Prima facie evidence of the need to boycott Walmart (as if more were necessary). From ThinkProgress (hat tip Catherine C):
A Walmart in northeast Ohio is holding a holiday canned food drive — for its own underpaid employees. “Please Donate Food Items Here, so Associates in Need Can Enjoy Thanksgiving Dinner,” a sign reads in the employee lounge of a Canton-area Walmart…
The company has long been plagued by charges that it doesn’t pay its employees a real living wage. In fact, Walmart’s President and CEO, Bill Simon, recently estimated that the majority of its one million associates make less than $25,000 per year, just above the federal poverty line of $23,550 for a family of four…
Walmart’s low wages come at a public cost. Because low-income workers still need housing and health care, taxpayers end up doling out millions in benefits to bridge the gap faced by many of the store’s retail workers. They have also led to strikes at Walmart stores from Seattle to Chicago to Los Angeles in recent weeks.

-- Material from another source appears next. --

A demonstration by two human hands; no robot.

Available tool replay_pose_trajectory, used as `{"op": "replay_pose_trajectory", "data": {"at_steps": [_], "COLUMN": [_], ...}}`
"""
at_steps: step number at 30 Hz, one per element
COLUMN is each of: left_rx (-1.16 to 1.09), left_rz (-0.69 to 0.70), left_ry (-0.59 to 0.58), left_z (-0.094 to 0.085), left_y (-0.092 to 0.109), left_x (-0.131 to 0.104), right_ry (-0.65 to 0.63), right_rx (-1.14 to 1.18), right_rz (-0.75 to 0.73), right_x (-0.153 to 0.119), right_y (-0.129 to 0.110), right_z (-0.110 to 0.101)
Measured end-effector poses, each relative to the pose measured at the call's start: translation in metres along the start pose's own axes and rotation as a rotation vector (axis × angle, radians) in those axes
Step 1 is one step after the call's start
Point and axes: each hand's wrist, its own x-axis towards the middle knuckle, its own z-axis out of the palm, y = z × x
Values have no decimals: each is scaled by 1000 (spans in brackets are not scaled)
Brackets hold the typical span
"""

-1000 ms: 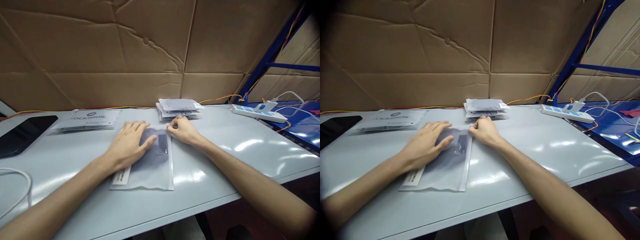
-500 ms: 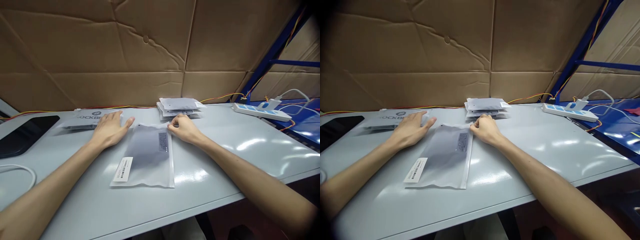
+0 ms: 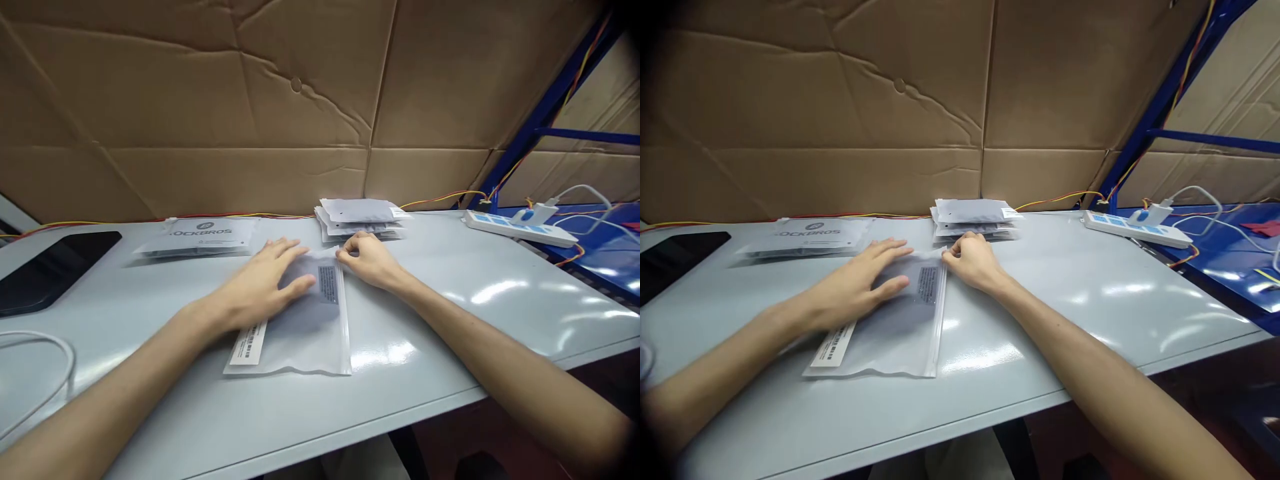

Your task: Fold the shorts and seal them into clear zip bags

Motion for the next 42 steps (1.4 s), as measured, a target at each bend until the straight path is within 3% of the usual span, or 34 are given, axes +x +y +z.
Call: {"op": "replay_pose_trajectory", "data": {"at_steps": [3,10,18,31,36,42], "left_rx": [67,188,238,332,298,268], "left_rz": [100,251,159,-81,-116,-108], "left_ry": [-126,-91,-34,30,37,30], "left_z": [3,10,21,26,24,23], "left_y": [17,23,30,20,17,15], "left_x": [-8,-16,-14,-6,-5,-5], "right_ry": [8,-6,-76,-354,-424,-466], "right_rx": [-31,-96,-129,-96,-96,-107], "right_rz": [26,33,5,-219,-307,-292], "right_x": [1,3,-2,-45,-53,-55], "right_y": [-1,2,-1,-37,-44,-43], "right_z": [1,4,4,-27,-39,-45]}}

So what’s next, a soup kitchen for Walmart staffers? That would be wonderfully efficient too. Get them in for some homeless-shelter quality Thanksgiving fare at 4:00 PM and they’ll be ready to open at 6:00 PM on Thanksgiving when Black Friday sales start. (If you’ve ever been involved in food prep and service at this sort of establishment, you’ll find it’s often not terribly tasty, on the probably correct assumption that hungry people won’t notice. In fairness, the cooks typically buy cheap ingredients to stretch limited budgets and many who are used to working with better materials don’t know how to compensate).
And readers may recall that another proof that Scrooge walks among us is that food stamps allotments to 47 million Americans were cut by roughly 5% two weeks ago.
And this comes against a backdrop of more evidence of widespread distress. For instance, Real News Network reported earlier this week that Census data showed that the the number of poor people was 3 million higher than previously estimated.
The most striking element of this report are that Wicks-Lim of PERI points out that the new data increase the proportion of workers that are below the poverty line from 7% to 10%. She also argues that the official measure of poverty is far too desperate, and up to two times the official poverty line is a more realistic measure of “poor”. That means 34% of Americans, including pretty much all front line Walmart workers.